Work instruction
An exact transcription of all the data is required; the pictures are to be left out.

Data shown

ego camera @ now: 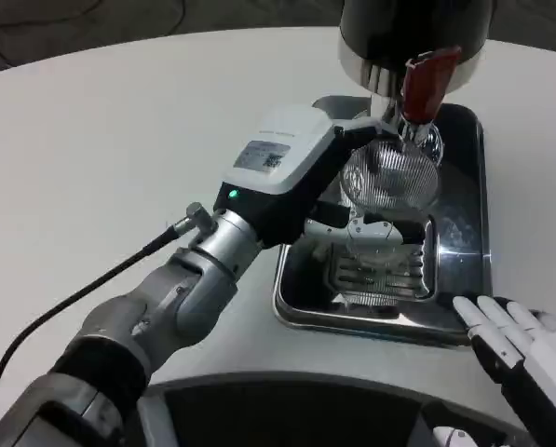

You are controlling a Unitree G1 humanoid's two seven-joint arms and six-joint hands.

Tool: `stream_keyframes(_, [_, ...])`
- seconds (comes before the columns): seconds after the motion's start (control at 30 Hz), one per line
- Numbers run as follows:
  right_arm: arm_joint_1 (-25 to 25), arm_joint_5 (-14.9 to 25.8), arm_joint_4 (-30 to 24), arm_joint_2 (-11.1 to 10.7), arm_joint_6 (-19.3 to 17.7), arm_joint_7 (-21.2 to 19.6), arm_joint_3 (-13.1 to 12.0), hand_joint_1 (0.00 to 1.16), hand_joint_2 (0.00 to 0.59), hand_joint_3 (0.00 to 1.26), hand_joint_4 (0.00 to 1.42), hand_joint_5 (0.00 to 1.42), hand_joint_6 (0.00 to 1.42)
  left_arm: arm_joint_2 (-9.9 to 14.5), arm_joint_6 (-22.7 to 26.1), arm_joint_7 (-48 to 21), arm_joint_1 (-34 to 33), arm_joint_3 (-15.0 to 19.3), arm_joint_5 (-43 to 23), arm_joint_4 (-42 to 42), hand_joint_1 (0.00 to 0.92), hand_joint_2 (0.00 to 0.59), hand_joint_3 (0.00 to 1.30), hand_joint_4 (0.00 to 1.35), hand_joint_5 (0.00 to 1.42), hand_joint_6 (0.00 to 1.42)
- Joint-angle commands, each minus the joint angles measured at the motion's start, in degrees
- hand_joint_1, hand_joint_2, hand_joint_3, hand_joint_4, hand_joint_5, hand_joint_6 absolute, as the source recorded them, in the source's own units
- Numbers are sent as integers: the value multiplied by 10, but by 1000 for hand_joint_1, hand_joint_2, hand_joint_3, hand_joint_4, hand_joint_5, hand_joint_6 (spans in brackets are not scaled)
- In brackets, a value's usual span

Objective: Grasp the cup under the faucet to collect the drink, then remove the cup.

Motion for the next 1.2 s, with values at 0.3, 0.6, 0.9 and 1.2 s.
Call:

Task output
ego camera @ now: 

You are controlling a Unitree G1 humanoid's two seven-joint arms and six-joint hands.

Tool: `stream_keyframes(_, [_, ...])`
- seconds (comes before the columns): seconds after the motion's start (control at 30 Hz), one per line
- Numbers run as follows:
  right_arm: arm_joint_1 (-25 to 25), arm_joint_5 (-14.9 to 25.8), arm_joint_4 (-30 to 24), arm_joint_2 (-11.1 to 10.7), arm_joint_6 (-19.3 to 17.7), arm_joint_7 (-21.2 to 19.6), arm_joint_3 (-13.1 to 12.0), hand_joint_1 (0.00 to 1.16), hand_joint_2 (0.00 to 0.59), hand_joint_3 (0.00 to 1.26), hand_joint_4 (0.00 to 1.42), hand_joint_5 (0.00 to 1.42), hand_joint_6 (0.00 to 1.42)
  left_arm: arm_joint_2 (-9.9 to 14.5), arm_joint_6 (-22.7 to 26.1), arm_joint_7 (-48 to 21), arm_joint_1 (-34 to 33), arm_joint_3 (-15.0 to 19.3), arm_joint_5 (-43 to 23), arm_joint_4 (-42 to 42), hand_joint_1 (0.00 to 0.92), hand_joint_2 (0.00 to 0.59), hand_joint_3 (0.00 to 1.30), hand_joint_4 (0.00 to 1.35), hand_joint_5 (0.00 to 1.42), hand_joint_6 (0.00 to 1.42)
- Joint-angle commands, each minus the joint angles measured at the motion's start, in degrees
- hand_joint_1, hand_joint_2, hand_joint_3, hand_joint_4, hand_joint_5, hand_joint_6 absolute, as the source recorded them, in the source's own units
- Numbers are sent as integers: the value multiplied by 10, but by 1000 for hand_joint_1, hand_joint_2, hand_joint_3, hand_joint_4, hand_joint_5, hand_joint_6 (spans in brackets are not scaled)
- In brackets, a value's usual span

Objective: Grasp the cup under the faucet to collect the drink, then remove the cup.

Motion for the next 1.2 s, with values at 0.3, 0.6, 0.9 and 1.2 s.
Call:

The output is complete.